__To do__. Write out every line below that contains "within".

__Data to use__.
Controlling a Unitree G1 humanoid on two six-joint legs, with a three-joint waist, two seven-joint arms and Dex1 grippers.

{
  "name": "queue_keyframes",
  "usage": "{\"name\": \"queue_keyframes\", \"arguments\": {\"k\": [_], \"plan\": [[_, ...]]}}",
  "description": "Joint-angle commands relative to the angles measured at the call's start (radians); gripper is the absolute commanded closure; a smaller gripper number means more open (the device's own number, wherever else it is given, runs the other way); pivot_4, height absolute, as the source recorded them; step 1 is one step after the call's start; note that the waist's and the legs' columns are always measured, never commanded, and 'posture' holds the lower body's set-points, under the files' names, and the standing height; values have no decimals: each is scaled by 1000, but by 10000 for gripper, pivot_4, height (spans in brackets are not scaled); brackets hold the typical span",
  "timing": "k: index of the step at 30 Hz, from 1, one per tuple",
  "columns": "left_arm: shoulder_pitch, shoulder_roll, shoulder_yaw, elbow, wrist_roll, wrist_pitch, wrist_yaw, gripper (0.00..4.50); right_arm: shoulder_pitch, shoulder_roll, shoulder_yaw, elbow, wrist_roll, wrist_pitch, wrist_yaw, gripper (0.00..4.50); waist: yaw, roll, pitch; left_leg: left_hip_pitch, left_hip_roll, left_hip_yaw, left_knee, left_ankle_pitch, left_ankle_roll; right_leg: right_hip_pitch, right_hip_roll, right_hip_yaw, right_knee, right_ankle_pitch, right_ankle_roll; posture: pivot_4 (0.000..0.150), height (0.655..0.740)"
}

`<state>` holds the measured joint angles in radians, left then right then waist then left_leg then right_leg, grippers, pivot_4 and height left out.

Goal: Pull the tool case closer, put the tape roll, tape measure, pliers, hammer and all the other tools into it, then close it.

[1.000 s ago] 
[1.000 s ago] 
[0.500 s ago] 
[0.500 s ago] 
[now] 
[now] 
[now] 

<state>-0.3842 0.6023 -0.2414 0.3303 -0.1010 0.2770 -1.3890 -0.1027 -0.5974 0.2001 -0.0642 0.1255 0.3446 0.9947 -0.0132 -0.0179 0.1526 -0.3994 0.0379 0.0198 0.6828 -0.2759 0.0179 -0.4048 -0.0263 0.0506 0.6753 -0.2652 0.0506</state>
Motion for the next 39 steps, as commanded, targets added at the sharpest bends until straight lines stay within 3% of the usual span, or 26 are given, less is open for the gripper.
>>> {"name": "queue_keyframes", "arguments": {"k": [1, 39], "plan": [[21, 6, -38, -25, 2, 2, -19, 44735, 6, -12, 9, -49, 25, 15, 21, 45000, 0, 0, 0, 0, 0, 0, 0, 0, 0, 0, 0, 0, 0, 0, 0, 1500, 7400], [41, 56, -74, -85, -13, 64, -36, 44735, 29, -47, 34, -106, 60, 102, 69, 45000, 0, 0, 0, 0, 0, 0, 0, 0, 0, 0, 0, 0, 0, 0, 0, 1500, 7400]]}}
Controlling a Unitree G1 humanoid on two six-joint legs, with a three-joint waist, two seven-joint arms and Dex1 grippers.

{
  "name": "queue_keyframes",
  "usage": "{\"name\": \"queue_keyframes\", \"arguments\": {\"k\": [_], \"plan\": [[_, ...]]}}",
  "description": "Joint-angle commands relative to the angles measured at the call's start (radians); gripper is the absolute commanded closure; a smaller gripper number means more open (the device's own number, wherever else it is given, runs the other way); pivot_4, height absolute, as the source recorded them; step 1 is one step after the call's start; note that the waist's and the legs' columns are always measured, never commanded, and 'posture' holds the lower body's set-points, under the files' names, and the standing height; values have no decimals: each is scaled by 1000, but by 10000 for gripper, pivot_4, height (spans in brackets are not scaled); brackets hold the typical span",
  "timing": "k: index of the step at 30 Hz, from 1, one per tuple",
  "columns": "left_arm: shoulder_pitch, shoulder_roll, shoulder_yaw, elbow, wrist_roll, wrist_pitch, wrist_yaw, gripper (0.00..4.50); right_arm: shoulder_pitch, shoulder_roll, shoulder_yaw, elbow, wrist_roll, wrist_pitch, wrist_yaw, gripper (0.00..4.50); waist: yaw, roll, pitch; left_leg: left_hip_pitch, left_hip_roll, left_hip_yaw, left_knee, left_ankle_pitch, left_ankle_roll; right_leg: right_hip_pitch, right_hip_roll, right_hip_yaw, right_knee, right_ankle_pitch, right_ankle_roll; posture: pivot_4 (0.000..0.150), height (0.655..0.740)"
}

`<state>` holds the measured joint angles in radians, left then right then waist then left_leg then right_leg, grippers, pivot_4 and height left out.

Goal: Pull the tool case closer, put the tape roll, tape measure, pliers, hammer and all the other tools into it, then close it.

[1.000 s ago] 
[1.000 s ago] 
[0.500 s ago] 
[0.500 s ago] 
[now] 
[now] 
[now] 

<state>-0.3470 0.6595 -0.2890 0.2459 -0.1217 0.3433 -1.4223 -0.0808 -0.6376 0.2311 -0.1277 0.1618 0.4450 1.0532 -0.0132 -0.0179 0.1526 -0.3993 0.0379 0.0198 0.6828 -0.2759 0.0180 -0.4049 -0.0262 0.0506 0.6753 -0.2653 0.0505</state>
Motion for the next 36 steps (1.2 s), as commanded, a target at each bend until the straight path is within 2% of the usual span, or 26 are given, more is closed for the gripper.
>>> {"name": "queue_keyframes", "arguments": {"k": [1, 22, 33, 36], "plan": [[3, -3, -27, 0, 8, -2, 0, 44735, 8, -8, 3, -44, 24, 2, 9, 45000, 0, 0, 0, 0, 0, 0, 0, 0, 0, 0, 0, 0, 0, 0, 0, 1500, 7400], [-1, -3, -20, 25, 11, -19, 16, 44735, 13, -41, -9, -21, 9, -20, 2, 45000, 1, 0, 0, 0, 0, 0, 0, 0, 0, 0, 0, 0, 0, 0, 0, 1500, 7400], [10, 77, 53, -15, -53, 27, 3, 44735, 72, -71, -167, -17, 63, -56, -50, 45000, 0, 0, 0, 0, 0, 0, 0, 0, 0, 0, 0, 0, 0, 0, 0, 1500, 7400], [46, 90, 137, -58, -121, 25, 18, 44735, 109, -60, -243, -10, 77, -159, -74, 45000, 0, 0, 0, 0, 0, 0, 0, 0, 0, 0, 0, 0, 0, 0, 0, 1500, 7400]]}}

__Written response__.
Motion for the next 39 steps, as commanded, targets added at the sharpest bends until straight lines stay within 3% of the usual span, or 26 are given, less is open for the gripper.
Motion for the next 36 steps (1.2 s), as commanded, a target at each bend until the straight path is within 2% of the usual span, or 26 are given, more is closed for the gripper.

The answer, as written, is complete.